(Collected data)
++++++
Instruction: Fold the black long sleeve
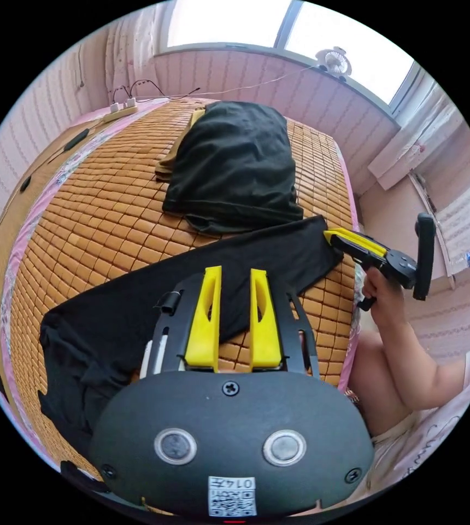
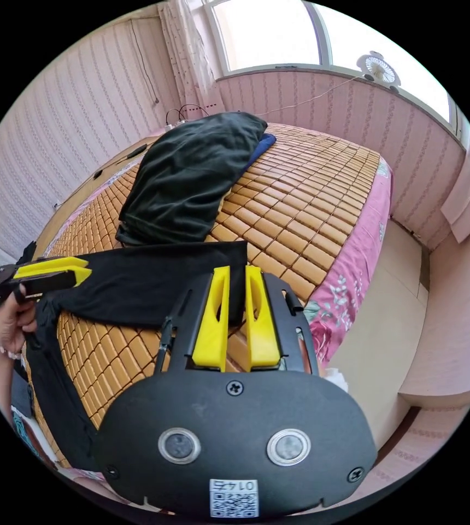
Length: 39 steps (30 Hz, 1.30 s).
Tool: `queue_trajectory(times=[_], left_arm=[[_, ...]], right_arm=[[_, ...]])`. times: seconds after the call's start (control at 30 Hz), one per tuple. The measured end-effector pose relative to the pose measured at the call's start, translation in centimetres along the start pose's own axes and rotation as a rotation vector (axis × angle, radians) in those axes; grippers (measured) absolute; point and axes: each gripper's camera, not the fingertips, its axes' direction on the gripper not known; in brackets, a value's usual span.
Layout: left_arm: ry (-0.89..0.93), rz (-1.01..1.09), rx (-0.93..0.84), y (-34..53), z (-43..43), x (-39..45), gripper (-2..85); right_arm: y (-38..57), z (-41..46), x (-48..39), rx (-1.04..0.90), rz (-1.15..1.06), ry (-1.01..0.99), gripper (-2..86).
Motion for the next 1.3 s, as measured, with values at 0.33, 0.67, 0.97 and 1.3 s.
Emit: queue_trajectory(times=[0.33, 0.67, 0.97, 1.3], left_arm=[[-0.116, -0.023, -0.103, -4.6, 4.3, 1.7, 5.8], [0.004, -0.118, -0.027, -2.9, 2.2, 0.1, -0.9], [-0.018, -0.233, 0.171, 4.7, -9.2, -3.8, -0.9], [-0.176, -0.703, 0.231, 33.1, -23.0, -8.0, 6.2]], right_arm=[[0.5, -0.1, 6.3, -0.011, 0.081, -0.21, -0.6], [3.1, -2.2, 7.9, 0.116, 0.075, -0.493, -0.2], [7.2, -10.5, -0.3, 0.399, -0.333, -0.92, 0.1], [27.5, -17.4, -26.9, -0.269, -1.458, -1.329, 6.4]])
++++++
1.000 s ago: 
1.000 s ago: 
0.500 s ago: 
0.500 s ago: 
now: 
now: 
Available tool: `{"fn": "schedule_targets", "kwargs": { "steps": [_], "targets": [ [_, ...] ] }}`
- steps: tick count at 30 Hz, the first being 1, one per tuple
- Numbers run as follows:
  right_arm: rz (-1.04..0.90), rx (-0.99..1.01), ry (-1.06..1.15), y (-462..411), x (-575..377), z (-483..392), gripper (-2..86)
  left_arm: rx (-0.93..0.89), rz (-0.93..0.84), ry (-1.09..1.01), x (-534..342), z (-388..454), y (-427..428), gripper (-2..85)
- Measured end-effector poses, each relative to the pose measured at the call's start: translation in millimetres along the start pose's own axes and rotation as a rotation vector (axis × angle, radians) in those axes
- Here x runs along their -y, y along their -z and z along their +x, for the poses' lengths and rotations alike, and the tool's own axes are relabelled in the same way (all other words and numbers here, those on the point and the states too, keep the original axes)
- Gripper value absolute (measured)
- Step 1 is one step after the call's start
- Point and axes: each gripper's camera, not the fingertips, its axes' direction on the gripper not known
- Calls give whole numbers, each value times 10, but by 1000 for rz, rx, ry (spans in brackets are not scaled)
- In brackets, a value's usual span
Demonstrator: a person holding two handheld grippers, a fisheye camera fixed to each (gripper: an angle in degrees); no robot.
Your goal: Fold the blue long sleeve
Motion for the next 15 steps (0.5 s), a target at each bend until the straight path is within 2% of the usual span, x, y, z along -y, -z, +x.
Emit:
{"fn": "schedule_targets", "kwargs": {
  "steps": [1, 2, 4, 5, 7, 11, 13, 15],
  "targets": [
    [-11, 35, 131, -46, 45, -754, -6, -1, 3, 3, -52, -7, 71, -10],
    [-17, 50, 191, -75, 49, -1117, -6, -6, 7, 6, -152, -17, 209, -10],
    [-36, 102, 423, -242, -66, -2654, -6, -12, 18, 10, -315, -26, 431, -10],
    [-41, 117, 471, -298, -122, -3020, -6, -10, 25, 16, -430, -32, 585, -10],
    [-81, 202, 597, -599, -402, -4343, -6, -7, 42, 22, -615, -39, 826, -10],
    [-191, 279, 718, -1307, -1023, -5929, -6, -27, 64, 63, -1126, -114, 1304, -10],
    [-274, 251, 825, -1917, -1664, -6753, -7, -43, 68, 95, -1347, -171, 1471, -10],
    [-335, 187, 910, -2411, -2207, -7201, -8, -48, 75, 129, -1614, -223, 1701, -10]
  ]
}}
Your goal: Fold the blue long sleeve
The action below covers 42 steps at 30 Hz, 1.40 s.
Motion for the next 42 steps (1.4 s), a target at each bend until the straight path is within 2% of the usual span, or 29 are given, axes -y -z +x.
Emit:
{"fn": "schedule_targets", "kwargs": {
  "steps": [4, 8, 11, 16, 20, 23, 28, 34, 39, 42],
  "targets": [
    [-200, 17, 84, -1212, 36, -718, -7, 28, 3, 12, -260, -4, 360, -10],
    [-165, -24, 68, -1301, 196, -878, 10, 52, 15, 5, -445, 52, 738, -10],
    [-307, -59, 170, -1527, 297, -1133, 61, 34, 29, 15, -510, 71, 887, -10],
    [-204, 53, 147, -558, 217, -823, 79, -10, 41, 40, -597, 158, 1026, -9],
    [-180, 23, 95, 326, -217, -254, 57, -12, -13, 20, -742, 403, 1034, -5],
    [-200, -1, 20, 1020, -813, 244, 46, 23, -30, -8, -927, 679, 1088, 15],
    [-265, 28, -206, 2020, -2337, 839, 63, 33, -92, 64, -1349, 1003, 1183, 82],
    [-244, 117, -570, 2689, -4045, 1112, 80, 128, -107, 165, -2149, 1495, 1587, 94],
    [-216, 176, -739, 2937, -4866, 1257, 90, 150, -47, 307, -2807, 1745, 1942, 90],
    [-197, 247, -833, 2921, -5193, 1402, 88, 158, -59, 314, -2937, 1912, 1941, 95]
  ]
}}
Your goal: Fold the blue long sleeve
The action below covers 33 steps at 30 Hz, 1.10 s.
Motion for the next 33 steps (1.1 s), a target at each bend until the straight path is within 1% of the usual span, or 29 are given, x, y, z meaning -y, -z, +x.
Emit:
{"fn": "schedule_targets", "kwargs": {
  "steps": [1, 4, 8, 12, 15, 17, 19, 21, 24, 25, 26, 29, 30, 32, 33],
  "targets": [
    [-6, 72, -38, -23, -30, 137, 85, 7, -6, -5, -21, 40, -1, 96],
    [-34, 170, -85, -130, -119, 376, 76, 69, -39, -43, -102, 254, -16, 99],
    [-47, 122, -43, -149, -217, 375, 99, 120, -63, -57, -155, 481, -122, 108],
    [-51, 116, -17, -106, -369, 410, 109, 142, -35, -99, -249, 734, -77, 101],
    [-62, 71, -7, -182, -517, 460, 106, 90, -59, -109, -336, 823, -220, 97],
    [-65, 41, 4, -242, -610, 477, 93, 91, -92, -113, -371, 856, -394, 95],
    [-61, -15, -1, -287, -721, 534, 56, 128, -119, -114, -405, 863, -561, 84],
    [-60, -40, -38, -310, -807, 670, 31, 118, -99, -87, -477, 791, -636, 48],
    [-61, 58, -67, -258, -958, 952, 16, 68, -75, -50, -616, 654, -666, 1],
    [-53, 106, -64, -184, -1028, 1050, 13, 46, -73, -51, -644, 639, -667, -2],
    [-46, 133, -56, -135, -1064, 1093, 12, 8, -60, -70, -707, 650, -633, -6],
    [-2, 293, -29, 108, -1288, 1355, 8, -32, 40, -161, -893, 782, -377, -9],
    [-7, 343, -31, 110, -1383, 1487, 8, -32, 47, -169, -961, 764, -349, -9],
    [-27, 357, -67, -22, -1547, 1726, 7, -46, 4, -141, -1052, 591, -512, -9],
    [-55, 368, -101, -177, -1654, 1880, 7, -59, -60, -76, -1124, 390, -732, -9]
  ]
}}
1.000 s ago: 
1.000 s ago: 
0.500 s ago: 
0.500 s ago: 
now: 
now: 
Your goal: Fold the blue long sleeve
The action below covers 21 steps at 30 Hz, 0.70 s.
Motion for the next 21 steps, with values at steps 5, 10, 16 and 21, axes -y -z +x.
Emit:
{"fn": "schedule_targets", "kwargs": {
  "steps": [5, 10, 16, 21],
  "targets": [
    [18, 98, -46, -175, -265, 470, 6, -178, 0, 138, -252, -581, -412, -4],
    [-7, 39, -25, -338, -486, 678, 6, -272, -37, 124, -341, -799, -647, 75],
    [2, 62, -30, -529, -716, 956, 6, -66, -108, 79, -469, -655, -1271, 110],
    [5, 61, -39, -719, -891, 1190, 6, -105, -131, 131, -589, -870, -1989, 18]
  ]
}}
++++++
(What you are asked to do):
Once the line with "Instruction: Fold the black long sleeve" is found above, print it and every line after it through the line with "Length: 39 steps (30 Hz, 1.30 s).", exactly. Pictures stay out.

(Response for this exercise):
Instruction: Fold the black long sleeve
Length: 39 steps (30 Hz, 1.30 s).

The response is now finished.